Lakeland School District, Pennsylvania. Open in VE, scroll to "Eight grade", PSSA results. Change the results? You get a template box, with a lot of col templates. Go through them on the left (click "col-begin", "content", and so on), and you see the cursor move down on the right side. Go through all the fields in this way. What do you get? Nothing! Is the content missing? No, it is only invisible, you need to actually click inside the right-side content boxes. Try it with the first one! Oh, right, that one's empty... Only if you are persistent enough to also try it with the second or third one will you notice that the contents are there and editable. What percentage of users will have given up before this? Your guess is as good as mine... Fram (talk) 08:01, 26 September 2014 (UTC)

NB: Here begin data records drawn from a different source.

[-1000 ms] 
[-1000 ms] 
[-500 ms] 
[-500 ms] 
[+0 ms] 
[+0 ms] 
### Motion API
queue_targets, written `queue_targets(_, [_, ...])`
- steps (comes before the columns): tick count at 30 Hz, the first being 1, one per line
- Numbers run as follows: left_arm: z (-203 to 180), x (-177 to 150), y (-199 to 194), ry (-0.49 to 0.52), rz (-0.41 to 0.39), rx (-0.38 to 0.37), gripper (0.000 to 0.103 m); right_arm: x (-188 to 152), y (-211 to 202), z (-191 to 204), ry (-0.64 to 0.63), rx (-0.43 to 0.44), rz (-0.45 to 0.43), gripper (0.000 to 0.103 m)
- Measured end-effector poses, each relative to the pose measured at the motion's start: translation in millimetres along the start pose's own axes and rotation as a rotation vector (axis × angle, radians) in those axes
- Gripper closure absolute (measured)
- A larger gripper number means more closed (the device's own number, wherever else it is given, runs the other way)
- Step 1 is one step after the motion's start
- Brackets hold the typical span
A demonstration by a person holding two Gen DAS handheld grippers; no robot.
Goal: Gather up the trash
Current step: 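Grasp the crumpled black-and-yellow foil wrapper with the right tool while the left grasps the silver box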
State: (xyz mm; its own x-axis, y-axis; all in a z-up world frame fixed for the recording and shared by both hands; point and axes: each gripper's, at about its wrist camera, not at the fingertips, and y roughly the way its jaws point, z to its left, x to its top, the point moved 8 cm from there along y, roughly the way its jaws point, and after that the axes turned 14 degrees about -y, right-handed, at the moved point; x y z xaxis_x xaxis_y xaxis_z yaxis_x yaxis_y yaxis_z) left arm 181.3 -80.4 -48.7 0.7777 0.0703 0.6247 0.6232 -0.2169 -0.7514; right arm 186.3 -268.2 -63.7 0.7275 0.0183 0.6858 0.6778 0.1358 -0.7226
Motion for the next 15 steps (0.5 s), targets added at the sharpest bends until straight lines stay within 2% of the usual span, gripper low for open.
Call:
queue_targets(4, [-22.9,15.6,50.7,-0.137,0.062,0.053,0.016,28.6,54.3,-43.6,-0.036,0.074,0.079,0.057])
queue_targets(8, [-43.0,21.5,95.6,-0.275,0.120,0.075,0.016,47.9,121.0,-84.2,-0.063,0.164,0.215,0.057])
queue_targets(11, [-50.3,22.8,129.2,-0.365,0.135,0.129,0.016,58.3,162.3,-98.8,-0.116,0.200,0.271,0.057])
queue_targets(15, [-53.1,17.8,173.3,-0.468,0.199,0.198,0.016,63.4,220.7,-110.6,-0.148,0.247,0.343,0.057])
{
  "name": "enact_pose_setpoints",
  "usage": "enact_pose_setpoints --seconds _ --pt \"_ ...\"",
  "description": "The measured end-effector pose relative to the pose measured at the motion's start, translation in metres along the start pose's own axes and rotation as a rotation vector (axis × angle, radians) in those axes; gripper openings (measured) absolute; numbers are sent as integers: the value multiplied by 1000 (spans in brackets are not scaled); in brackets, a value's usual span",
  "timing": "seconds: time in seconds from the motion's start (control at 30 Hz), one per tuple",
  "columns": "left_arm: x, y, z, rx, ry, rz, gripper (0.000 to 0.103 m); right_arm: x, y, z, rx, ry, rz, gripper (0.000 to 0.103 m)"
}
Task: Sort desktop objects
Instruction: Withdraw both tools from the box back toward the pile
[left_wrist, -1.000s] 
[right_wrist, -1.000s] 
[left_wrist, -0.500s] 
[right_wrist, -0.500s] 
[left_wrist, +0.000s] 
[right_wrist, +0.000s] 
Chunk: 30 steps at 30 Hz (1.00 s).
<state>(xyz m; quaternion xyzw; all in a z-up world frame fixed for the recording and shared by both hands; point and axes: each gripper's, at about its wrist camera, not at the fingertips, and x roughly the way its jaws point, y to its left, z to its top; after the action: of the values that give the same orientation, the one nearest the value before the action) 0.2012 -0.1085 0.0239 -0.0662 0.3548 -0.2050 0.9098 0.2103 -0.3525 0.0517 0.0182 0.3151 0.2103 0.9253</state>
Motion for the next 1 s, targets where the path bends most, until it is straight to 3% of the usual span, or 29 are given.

Wikitext in TemplateData descriptions doesn't work, see e.g. the description of reflist (used in 65% of the articles, I guess you'll be able to find an example easily...) Fram (talk) 08:10, 26 September 2014 (UTC)


Missing bugzillas

Apparently, no bugzillas have been made for the following problems above (some may have already existed in Bugzilla but just not been noted here, e.g. it isn't clear to me whether bug 54705 (created: September 2013, status: NEW) is related to any of this; but I certainly couldn't find anything in Bugzilla for the bugs among the below list):

  1. Categories: a much too small drop down menu
  2. box isn't resizable (general problem, mentioned here in conjunction with the previous one
  3. You can add a sortkey to individual categories, but it isn't recorded (not when adding a category and not afterwards)
  4. Advanced settings. The first two, "Let this page be indexed by search engines" and "Show a tab on this page to add a new section" are as far as I know never used on articles. Can these be namespace-specific so that they aren't shown on articles (the main target of VE)?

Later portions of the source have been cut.